10 replies [Last post]
brownidj
Offline
Joined: 2003-06-12

Top of my wishlist - making iteration through a collection comparable in speed to iterating through an array - it's the casting that lets the side down. Without a major performance improvement generics is just syntactical sugar. Collections are almost unusable for large datasets.

Reply viewing options

Select your preferred way to display the comments and click "Save settings" to activate your changes.
tsinger
Offline
Joined: 2003-06-10

And you are sure, that iterating over an collection is the performance-bottleneck in your application?

I'm absolutely sure, that you can save easily 20% to 50% of time somewhere else in your application and don't need to tune collections to save 1%. And, if it really is that important for you, why don't you write your own hyper-fast-special-collection?

Tom

stefanrufer
Offline
Joined: 2003-06-11

Iterating through an ArrayList is slower than iterating through a LinkedList - but the runtimes are not at all long if we talk about 1 mio entries. Have a look at a few recent test cases I wrote if you are interested: http://www.stefanrufer.ch/snipsnap/space/Virtual+Brain/Java/List+Speed

Note that the results were measured using the Collection.contains method call so most of the time is spent comparing strings to each other - traversing is just peanuts.

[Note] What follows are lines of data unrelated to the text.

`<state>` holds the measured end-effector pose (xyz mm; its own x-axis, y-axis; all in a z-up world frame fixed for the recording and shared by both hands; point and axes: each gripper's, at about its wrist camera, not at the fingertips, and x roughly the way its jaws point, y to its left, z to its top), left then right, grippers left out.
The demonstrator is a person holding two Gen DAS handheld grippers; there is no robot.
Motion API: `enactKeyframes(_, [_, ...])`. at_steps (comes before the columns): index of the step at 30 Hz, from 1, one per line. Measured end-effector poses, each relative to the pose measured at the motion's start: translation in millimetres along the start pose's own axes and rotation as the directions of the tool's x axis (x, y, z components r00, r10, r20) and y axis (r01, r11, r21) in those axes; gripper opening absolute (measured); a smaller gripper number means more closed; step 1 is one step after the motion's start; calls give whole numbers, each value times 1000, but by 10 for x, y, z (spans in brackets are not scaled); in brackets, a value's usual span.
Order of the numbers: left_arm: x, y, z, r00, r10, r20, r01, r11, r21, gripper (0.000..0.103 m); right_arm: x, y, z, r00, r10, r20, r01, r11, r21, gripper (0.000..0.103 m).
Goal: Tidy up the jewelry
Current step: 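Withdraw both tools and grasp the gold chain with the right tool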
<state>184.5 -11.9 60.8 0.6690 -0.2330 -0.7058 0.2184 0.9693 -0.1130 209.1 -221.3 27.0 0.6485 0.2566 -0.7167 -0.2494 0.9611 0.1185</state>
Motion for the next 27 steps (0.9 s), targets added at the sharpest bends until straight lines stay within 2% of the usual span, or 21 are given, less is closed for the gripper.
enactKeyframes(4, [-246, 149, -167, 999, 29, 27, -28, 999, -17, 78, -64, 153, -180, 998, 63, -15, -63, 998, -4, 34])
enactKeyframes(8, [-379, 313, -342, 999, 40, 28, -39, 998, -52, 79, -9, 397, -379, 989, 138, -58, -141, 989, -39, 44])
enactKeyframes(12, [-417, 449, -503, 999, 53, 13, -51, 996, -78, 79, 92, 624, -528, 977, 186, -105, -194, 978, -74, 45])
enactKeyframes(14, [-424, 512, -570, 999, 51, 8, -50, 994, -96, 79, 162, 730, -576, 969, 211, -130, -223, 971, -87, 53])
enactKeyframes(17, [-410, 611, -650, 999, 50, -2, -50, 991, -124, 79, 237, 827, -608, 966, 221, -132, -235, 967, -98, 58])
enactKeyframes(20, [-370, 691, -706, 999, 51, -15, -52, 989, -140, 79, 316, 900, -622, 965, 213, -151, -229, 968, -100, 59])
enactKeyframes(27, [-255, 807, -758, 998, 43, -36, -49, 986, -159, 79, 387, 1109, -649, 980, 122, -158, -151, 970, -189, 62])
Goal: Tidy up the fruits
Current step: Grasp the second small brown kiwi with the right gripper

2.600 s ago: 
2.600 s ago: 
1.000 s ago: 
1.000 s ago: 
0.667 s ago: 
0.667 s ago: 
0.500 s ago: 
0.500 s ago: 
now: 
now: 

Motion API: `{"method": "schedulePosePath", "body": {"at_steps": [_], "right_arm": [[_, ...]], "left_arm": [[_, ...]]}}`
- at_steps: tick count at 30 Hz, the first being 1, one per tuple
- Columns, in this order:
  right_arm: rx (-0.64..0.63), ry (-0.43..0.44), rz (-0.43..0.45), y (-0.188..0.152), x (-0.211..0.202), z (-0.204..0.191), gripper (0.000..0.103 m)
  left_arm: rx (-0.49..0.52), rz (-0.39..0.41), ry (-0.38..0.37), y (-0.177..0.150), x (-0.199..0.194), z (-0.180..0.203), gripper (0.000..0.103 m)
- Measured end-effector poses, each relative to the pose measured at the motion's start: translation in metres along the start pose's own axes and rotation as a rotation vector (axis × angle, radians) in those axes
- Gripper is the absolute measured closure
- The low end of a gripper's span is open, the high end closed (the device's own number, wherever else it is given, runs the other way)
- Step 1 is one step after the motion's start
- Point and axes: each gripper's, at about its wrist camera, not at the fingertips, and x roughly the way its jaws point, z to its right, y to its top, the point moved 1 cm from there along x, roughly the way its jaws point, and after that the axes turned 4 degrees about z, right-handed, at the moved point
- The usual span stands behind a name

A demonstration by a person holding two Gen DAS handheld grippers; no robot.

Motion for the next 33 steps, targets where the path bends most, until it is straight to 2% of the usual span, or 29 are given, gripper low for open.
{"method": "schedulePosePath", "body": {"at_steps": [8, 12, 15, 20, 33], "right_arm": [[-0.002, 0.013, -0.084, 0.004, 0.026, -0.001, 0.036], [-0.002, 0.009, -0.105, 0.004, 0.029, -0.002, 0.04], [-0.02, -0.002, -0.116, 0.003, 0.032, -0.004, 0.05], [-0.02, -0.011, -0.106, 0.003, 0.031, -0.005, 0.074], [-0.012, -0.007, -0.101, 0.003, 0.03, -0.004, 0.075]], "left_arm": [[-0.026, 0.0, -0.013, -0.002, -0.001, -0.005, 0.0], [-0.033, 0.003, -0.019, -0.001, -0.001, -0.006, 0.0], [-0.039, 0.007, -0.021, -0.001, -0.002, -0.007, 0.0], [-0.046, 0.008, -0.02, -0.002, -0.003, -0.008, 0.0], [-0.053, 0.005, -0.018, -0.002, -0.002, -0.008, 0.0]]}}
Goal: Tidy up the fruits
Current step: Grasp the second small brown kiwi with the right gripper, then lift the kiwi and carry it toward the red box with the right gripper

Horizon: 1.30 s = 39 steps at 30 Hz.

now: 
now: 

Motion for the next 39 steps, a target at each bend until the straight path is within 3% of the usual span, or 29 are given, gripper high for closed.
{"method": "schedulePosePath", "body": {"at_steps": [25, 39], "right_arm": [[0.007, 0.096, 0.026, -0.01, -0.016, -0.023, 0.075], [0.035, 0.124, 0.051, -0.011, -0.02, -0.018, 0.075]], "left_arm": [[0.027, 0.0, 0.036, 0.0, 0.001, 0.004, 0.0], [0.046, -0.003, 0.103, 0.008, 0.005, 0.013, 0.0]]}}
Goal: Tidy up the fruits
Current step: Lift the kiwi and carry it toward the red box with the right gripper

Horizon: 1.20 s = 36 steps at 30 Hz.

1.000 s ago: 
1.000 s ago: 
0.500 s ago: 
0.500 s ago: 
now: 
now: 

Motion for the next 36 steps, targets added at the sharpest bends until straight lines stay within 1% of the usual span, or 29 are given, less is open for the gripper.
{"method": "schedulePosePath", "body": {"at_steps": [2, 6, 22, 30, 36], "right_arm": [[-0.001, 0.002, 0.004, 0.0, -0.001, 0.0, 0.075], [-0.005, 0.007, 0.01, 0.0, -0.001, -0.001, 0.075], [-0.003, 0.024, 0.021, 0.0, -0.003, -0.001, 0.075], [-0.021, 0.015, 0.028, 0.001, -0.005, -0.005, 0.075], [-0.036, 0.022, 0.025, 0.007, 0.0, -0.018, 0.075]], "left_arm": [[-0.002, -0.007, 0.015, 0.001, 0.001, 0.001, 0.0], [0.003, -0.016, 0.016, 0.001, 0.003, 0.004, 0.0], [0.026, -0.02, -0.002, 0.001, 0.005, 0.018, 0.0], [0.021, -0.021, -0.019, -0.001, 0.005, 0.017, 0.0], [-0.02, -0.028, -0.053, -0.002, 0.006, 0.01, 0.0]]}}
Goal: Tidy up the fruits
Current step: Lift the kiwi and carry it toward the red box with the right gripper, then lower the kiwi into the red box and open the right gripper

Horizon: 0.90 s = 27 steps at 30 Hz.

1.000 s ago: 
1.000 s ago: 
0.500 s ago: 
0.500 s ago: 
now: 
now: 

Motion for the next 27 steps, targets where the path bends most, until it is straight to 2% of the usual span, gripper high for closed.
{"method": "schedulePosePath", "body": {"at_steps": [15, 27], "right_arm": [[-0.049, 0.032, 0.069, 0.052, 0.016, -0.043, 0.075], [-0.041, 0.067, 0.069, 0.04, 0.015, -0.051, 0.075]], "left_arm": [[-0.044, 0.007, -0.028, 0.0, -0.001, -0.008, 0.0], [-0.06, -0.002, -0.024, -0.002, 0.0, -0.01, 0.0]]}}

Where exactly do you have performance problems with your iterators?

kcpeppe
Offline
Joined: 2003-06-15

> Iterating through an ArrayList is slower than
> iterating through a LinkedList -

I think we all agree that there will be performance differences given the different implementations.

> but the runtimes are
> not at all long if we talk about 1 mio entries. Have
> a look at a few recent test cases

I'll be taking a look but... we need to be careful when setting up a benchmark in that we first understand the question that we are asking and secondly, ensuring that the code that we use to answer that question actually does answer that question.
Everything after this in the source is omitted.